Louis was extremely popular, especially with those who came into contact with him. Artois’s Scots gardener, Thomas Blaikie, obviously liked what he saw; ‘The King was dressed almost like a country farmer, a good rough stout man about twenty-five.’ At thirty he was even fatter, as a consequence of hunting a little less and of reading rather more while continuing to indulge his extraordinary appetite. But the French have never blamed anyone for enjoying their food. When he visited the new naval base at Cherbourg in 1785, although the expense of the trip was sharply criticized in Paris, the King had a personal triumph; peasants lined the roads to cheer him as he passed. Louis was noticeably moved, kissing the girls and shouting back,
‘Vive mon bon peuple!’
when the crowd cried
‘Vive le Roi!’
Indeed most Frenchmen still felt an extraordinary reverence for the King—what the normally unsentimental Tocqueville defines as ‘both the natural love of children for their father and the awe properly due to God alone’. Foreigners were astonished by the passionate interest which the French took in the person of their sovereign.
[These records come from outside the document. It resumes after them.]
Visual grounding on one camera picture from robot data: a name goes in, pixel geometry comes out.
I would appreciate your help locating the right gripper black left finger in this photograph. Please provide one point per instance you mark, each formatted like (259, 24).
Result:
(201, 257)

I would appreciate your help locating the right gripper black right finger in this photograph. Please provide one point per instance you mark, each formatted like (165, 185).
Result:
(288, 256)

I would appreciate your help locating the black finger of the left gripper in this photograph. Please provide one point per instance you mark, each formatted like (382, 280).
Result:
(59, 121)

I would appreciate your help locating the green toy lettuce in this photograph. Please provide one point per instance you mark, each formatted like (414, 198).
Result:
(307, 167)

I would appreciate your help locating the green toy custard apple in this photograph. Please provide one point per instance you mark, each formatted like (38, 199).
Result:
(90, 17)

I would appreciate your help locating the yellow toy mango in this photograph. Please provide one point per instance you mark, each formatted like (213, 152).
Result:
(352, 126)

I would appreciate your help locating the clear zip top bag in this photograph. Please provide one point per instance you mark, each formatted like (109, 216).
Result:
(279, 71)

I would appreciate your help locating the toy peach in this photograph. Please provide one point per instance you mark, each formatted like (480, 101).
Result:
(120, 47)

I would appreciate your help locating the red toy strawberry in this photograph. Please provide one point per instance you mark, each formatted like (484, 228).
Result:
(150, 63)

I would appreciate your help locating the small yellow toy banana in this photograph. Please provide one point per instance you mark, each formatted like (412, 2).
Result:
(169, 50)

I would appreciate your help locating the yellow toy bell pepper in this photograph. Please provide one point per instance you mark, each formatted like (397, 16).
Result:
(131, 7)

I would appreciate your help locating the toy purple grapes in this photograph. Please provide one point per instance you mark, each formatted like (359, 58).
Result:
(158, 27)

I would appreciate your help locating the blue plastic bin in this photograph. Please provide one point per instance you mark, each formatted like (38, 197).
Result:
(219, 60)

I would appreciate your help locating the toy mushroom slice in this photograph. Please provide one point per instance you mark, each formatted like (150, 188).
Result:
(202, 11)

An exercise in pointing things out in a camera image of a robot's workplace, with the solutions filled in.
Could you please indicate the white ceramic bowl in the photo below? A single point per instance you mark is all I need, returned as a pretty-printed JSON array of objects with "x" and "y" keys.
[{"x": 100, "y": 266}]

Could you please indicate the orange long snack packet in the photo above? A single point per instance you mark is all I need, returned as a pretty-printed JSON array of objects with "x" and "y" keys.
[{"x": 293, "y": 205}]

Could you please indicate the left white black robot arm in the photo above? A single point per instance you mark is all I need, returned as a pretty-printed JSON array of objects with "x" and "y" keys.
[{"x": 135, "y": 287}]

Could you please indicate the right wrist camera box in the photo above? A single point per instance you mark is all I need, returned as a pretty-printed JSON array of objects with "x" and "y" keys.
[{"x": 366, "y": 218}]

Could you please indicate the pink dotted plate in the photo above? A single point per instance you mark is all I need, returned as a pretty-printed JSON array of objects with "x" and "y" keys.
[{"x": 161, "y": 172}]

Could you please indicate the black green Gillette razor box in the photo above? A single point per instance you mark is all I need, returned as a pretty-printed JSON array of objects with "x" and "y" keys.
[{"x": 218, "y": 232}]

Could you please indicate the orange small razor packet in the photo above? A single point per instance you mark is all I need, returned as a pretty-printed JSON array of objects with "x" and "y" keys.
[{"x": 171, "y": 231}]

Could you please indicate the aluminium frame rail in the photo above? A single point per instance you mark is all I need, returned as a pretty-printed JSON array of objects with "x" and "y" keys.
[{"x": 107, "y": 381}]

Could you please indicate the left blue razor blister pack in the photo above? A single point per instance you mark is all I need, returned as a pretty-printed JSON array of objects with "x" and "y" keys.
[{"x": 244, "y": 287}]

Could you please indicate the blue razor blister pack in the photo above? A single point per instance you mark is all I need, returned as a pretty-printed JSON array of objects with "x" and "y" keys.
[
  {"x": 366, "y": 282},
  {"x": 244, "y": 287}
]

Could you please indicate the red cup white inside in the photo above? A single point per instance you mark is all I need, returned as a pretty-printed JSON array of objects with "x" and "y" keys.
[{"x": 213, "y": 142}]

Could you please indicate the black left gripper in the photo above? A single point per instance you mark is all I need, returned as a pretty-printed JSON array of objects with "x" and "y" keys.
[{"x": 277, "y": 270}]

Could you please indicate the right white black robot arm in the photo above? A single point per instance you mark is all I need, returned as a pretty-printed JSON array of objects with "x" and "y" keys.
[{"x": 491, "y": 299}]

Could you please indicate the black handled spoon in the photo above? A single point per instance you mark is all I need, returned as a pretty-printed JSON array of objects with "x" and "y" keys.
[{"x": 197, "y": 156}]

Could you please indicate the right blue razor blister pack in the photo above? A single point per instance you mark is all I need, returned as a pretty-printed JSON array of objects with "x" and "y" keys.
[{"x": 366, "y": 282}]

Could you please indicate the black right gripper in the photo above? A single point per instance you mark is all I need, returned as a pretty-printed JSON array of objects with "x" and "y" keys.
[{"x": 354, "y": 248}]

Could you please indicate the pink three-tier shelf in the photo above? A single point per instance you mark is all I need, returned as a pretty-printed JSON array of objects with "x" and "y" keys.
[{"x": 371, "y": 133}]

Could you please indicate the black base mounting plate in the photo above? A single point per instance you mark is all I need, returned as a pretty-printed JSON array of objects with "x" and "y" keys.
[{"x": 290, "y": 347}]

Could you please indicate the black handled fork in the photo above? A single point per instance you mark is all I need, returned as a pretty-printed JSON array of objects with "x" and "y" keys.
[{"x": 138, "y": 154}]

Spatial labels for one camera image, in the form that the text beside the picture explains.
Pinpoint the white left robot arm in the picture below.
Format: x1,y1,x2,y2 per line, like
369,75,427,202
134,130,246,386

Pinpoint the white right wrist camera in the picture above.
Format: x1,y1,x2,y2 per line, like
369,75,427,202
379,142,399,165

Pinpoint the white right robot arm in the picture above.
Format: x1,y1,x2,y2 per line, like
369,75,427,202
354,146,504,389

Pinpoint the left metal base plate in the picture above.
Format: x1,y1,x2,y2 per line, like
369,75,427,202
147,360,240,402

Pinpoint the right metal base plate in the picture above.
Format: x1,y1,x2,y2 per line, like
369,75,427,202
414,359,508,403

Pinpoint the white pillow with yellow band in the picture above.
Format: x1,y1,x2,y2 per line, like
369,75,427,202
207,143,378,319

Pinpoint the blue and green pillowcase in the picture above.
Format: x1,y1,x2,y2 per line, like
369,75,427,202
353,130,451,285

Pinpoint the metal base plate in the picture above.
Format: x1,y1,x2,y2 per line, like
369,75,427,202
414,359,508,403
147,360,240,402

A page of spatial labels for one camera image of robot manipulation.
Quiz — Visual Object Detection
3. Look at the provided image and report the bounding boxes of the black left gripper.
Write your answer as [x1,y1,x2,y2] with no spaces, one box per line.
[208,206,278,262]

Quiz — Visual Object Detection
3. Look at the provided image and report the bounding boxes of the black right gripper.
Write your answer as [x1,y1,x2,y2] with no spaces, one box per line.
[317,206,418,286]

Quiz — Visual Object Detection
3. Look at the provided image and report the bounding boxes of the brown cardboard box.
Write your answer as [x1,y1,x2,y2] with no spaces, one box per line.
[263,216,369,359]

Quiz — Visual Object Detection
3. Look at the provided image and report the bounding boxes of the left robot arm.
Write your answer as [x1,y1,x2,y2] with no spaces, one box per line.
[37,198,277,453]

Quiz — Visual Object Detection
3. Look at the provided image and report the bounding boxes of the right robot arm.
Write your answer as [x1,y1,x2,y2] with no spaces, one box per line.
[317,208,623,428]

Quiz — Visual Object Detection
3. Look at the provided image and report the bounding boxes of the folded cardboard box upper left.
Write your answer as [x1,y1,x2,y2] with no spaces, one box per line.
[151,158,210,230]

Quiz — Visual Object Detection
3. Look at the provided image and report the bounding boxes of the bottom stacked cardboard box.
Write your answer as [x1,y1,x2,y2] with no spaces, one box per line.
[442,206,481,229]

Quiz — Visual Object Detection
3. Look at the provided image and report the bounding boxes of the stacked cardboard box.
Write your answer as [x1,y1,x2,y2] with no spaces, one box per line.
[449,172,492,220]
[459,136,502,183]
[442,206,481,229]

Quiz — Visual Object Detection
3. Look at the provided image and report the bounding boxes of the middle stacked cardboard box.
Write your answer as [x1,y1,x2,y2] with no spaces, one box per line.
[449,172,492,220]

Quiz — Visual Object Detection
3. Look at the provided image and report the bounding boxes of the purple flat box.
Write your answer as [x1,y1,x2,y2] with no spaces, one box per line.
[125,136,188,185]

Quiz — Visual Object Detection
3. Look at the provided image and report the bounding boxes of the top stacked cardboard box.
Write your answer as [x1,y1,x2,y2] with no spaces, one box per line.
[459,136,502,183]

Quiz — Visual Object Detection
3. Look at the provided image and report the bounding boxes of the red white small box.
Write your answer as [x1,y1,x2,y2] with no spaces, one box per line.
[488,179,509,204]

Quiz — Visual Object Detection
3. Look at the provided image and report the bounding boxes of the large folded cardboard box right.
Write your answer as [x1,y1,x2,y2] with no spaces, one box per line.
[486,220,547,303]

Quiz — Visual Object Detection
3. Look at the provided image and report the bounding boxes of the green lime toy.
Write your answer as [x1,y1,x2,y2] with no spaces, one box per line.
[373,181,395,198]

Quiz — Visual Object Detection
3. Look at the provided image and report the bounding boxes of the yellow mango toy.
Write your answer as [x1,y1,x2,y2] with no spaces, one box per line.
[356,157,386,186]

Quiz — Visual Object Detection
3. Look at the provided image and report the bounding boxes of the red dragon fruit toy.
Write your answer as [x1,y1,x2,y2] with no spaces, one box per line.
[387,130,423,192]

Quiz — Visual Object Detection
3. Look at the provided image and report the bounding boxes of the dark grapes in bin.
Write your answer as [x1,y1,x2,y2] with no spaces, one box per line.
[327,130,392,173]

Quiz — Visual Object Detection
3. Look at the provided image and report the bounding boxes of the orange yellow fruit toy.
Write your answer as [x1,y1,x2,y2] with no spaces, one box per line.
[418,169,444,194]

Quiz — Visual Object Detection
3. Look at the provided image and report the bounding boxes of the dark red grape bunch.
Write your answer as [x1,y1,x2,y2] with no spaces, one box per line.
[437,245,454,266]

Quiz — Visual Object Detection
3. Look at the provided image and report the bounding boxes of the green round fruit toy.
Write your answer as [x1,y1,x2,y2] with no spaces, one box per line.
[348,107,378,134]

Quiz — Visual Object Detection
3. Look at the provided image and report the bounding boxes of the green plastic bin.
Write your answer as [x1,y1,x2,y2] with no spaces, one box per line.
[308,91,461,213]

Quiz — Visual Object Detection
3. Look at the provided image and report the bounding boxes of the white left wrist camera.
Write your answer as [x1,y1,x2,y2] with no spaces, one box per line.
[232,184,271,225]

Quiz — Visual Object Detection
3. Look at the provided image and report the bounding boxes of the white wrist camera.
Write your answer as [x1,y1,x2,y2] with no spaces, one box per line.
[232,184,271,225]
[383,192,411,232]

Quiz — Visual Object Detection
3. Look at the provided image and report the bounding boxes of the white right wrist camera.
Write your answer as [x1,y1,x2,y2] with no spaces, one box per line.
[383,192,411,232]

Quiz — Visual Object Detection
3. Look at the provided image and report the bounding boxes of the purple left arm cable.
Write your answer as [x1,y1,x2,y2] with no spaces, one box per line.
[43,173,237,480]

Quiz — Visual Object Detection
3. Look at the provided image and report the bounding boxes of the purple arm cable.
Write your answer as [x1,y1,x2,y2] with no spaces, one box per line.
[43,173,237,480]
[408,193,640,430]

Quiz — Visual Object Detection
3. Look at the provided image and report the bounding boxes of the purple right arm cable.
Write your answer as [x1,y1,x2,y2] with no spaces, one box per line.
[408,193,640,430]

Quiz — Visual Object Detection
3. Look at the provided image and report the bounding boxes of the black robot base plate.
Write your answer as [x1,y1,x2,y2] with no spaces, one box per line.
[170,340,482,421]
The Scot John Moore, who visited France in 1779, noted that Louis’s slightest illness alarmed the entire country: ‘Did he cough?—Yes, by Gad! And strongly—I am in despair.’ This reverence continued right up to the Revolution. His subjects did not blame the deficit and the hard times on the King—it was all the fault of his advisers and that ‘Austrian bitch’ of a wife.

Many years later, the Comte de Hézecques, a royal page from 1786–92, gave a fascinating portrait of the King he had served. ‘When seated on the throne Louis XVI looked well enough, but it has to be confessed that he walked with an unpleasant waddle … He dressed very plainly in grey or brown coats, with a steel or silver sword, though on Sundays and feast days he wore white velvet.’ Hézecques adds, ‘I spent nearly six years at court and I never once saw the King act rudely, even in the slightest way to any one of all his servants.’ He also emphasizes that Louis had no favourites.